Glenda Craft stood. “Your Honor, the defense’s goal here is nothing less than to embarrass and humiliate the plaintiff. They’re just trying to defame her. They’re trying to imply that Ms. Meyers had a bad moral character — which has no bearing on the conduct within the company. Her sexual history has no relevance to what happened at Wheelz during her tenure there. This is just character assassination, plain and simple.”
Glenda Craft paused, and Juliana broke in, “Thank you, Ms. Craft. It was helpful to hear from both of you.” There was no point in letting them both go on at length.
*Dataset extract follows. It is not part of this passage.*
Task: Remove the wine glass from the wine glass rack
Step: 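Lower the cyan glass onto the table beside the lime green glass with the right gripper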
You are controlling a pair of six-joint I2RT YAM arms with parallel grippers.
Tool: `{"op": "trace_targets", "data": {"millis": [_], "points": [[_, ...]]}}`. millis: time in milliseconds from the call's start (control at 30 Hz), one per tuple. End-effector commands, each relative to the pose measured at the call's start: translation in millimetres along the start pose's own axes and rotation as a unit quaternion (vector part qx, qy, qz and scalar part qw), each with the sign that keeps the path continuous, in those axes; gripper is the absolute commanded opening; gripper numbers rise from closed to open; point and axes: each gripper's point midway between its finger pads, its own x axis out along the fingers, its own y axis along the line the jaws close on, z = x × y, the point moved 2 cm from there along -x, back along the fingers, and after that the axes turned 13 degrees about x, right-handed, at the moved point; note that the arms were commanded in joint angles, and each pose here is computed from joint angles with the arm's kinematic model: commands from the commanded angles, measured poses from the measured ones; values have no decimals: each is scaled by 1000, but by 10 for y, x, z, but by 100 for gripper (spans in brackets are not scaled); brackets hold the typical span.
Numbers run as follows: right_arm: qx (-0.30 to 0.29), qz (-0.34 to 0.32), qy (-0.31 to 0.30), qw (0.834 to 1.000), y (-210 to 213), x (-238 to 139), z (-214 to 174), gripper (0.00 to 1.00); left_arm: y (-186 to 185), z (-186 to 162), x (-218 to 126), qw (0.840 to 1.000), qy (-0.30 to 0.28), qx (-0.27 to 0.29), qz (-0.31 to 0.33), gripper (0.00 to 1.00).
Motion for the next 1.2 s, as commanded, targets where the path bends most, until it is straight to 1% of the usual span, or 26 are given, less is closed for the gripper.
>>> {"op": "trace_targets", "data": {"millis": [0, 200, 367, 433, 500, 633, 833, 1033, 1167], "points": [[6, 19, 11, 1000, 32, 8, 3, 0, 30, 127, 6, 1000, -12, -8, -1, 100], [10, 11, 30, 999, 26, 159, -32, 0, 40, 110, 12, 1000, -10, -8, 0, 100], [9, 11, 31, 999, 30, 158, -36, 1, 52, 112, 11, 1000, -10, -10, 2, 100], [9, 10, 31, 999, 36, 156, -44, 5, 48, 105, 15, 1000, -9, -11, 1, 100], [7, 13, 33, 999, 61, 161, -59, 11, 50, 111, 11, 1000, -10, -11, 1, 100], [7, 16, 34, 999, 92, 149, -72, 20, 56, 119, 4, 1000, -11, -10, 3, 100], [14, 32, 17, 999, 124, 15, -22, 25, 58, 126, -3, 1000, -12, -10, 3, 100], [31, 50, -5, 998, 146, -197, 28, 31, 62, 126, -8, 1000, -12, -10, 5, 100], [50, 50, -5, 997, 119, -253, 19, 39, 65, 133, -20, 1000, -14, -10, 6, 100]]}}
She already knew what they were going to say, they’d said it in writing, and she’d made up her mind anyway. She was tired and finding it hard to concentrate.
“As I said, I’ve read the papers, and I’m familiar with this area of the law. So I’m going to rule from the bench.” Both lawyers looked at her sharply, surprised. “I’m going to allow the motion in part and deny it in part. I’m going to deny the motion with respect to any sexual or romantic relationship not connected to the workplace. Anything that happened while she was employed at Wheelz, any sexual relationship with a fellow employee, is relevant and discoverable. It’s fair game.” Madden half rose to object, and Juliana — tired and stressed and needing to get the hell out of there — shut it down: “Thank you, all.”
How much longer is this going to go on?” Juliana said on the phone.
“I don’t know,” Duncan said. “We have a lot to talk about, but I’m not ready to talk.”
“Well, can I come home for a while tonight so we can all talk as a family?”
“I’d rather you didn’t.”
“We need to tell Jake what’s going on.”
“I already did. He asked where you were this morning, and I told him that we’d had an argument and you were temporarily staying with Judge Connolly.”
“That’s all you told him?”
“Just that. He asked for details, and I said we’d talk later. He wasn’t happy to be kept in the dark.”
“I’ll give him a call, if you don’t mind.” She thought, in pique: He’s my son too .
As soon as she hung up, she called Jake’s phone, but it went right to voice mail. She texted, Call me. A moment later, she typed Matías Sanchez’s name into Google to see if his death had been reported anywhere. Not so far as she could see. She was about to call Hersh when her office landline phone rang. She picked it up.
“Yeah, I’m looking for Judge Brody,” a man said. “This is Austin Bream from The Boston Globe .”
She recognized the name. Bream was a columnist with a reputation for breaking scoops, usually having to do with city government fraud or abuse. He was trouble. She hesitated a moment, thought about pretending to be someone else, a clerk or a secretary. “Speaking,” she finally said.